Data below:
◆ ◆ ◆ ◆
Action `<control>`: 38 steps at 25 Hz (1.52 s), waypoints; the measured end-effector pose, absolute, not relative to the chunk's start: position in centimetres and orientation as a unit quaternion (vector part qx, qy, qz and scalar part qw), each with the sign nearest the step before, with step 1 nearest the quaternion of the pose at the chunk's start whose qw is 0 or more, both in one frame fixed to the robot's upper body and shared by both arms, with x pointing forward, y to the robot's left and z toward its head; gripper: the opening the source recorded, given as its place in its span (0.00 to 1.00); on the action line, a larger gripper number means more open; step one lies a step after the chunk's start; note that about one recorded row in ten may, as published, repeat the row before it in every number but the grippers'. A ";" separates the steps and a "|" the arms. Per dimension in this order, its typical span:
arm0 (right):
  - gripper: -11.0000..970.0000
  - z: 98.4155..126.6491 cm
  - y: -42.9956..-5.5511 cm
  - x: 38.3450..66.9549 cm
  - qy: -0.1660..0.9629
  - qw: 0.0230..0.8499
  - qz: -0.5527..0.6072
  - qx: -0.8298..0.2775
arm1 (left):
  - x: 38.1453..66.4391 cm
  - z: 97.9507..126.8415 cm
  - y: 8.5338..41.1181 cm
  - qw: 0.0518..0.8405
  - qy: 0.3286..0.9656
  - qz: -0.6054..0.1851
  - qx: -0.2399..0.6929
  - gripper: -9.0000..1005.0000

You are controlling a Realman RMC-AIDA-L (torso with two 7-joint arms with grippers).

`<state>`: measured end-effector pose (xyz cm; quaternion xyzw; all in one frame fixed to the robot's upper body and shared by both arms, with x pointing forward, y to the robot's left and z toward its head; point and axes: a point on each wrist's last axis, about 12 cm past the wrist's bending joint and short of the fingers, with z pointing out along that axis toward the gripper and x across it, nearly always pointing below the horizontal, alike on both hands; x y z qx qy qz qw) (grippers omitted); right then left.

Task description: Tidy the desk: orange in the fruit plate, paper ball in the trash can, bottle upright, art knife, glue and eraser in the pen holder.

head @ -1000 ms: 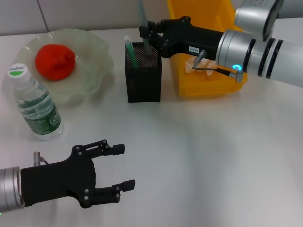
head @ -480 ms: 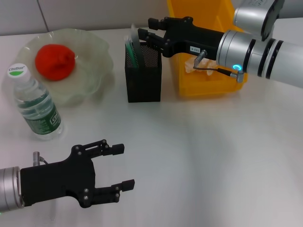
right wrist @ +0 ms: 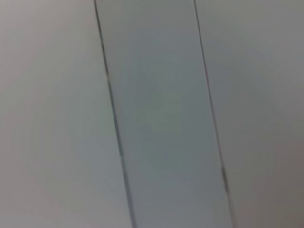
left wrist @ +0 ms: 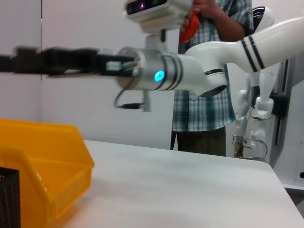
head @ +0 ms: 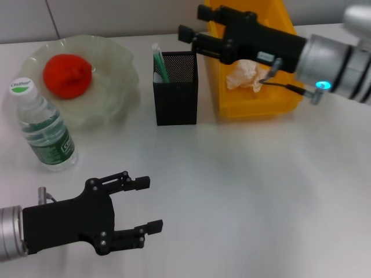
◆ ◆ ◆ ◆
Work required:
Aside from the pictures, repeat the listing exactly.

The completed task:
Action `<control>`: 38 steps at 25 Hz (1.52 s), waypoints; the measured end-effector pose, absolute, not relative to the chunk's start: position in centimetres and orientation as a unit quaternion (vector part qx, qy, qz and scalar part qw), each with the sign nearest the step before, with step 1 nearest the quaternion of the pose at the chunk's start whose qw is 0 or more, both in one frame fixed to the robot's upper body and shared by both arms, with x pointing forward, y to the robot's left and z toward its head; gripper: the opening the source recorded, given as its place in its span (0.00 to 1.00); on the action line, a larger gripper number means more open; step one lies a step after the chunk's start; note that about one recorded row in ten may, as published, repeat the row before it in every number but the grippers'. A ";" separates the steps and a "|" the arms. Per dimension in this order, its typical span:
arm0 (right):
  - gripper: -11.0000..970.0000
  - z: 98.4155..126.6491 cm
  - y: -42.9956..-5.5511 cm
  - x: 38.3450..66.9549 cm
  - qy: -0.1660..0.9629
  - qw: 0.0230..0.8499
  - qz: -0.5527..0.6072
  - qx: -0.8298..0.2775
arm1 (left):
  - x: 38.1453..66.4391 cm
  - z: 97.9507..126.8415 cm
  - y: 8.5338..41.1181 cm
  - qw: 0.0518..0.8405
  - qy: 0.3286..0.9656
  - qz: -0.6054..0.1851
  - qx: -0.2399..0.6929
  - gripper: -9.0000..1005.0000

You are controlling a Realman RMC-AIDA-L (torso with two 7-joint arms with grippers).

`<state>`: measured end-effector pose (xyz cm; quaternion xyzw; all in one frame fixed to the robot's upper body and shared by both arms, with x pointing forward, y to the robot's left and z toward its head; point and axes: a point on each wrist's last axis, about 12 cm past the wrist's bending joint and short of the fingers, with z pointing out along that axis toward the gripper and x across it, nearly always pointing below the horizontal, alike on both hands; x y z qx qy qz qw) (grippers omitted); right then left.

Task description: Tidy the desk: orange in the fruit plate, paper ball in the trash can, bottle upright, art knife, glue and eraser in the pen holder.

head @ -1000 ms: 
head @ -480 ms: 
right wrist @ +0 ms: 
left wrist @ +0 ms: 
head @ +0 ms: 

What was produced is the complete output.